» **Work required**
Below is a listing; reproduce each line of it exactly.

» **Data section**
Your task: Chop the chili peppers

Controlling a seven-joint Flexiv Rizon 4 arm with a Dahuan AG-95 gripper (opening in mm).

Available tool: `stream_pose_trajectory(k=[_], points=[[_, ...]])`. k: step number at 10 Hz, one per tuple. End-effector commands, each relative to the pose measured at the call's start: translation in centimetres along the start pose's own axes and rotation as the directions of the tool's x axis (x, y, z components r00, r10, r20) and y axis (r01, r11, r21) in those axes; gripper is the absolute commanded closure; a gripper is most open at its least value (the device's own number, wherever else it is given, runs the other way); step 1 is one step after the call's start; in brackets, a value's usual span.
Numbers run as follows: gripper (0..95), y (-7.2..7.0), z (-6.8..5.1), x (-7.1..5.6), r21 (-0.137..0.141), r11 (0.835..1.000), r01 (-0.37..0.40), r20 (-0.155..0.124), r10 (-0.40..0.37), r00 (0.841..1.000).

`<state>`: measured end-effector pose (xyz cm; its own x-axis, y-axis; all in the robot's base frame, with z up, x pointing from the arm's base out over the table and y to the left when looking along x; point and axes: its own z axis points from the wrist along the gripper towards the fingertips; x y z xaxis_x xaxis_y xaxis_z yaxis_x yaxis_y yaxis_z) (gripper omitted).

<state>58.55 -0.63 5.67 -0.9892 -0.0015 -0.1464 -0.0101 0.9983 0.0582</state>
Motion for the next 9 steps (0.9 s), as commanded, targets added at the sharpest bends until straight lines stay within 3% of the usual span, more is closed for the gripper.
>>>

» **Solution for this problem**
Your task: Chop the chili peppers

Controlling a seven-joint Flexiv Rizon 4 arm with a Dahuan AG-95 gripper (opening in mm).

Available tool: `stream_pose_trajectory(k=[_], points=[[_, ...]])`. k: step number at 10 Hz, one per tuple. End-effector commands, each relative to the pose measured at the call's start: translation in centimetres along the start pose's own axes and rotation as the directions of the tool's x axis (x, y, z components r00, r10, r20) and y axis (r01, r11, r21) in those axes; gripper is the absolute commanded closure; a gripper is most open at its least value (the device's own number, wherever else it is given, runs the other way); step 1 is one step after the call's start; in brackets, a value's usual span.
Numbers run as follows: gripper (0..95), y (-7.2..7.0), z (-6.8..5.1), x (-7.1..5.6), r21 (-0.137..0.141), r11 (0.835..1.000), r01 (-0.37..0.40), r20 (-0.155..0.124), r10 (-0.40..0.37), r00 (0.841..1.000).

`<state>`: measured end-effector pose (xyz cm; its own x-axis, y-axis; all in the robot's base frame, with z up, x pointing from the arm's base out over the table and y to the left when looking along x; point and axes: its own z axis points from the wrist along the gripper towards the fingertips; x y z xaxis_x xaxis_y xaxis_z yaxis_x yaxis_y yaxis_z) (gripper omitted).

<state>58.55 -0.63 5.67 -0.9892 -0.0015 -0.1464 -0.0101 0.9983 0.0582</state>
Motion for the next 9 steps (0.9 s), as commanded, targets added at the sharpest bends until straight lines stay within 3% of the usual span, more is closed for the gripper.
>>>

This concludes the output.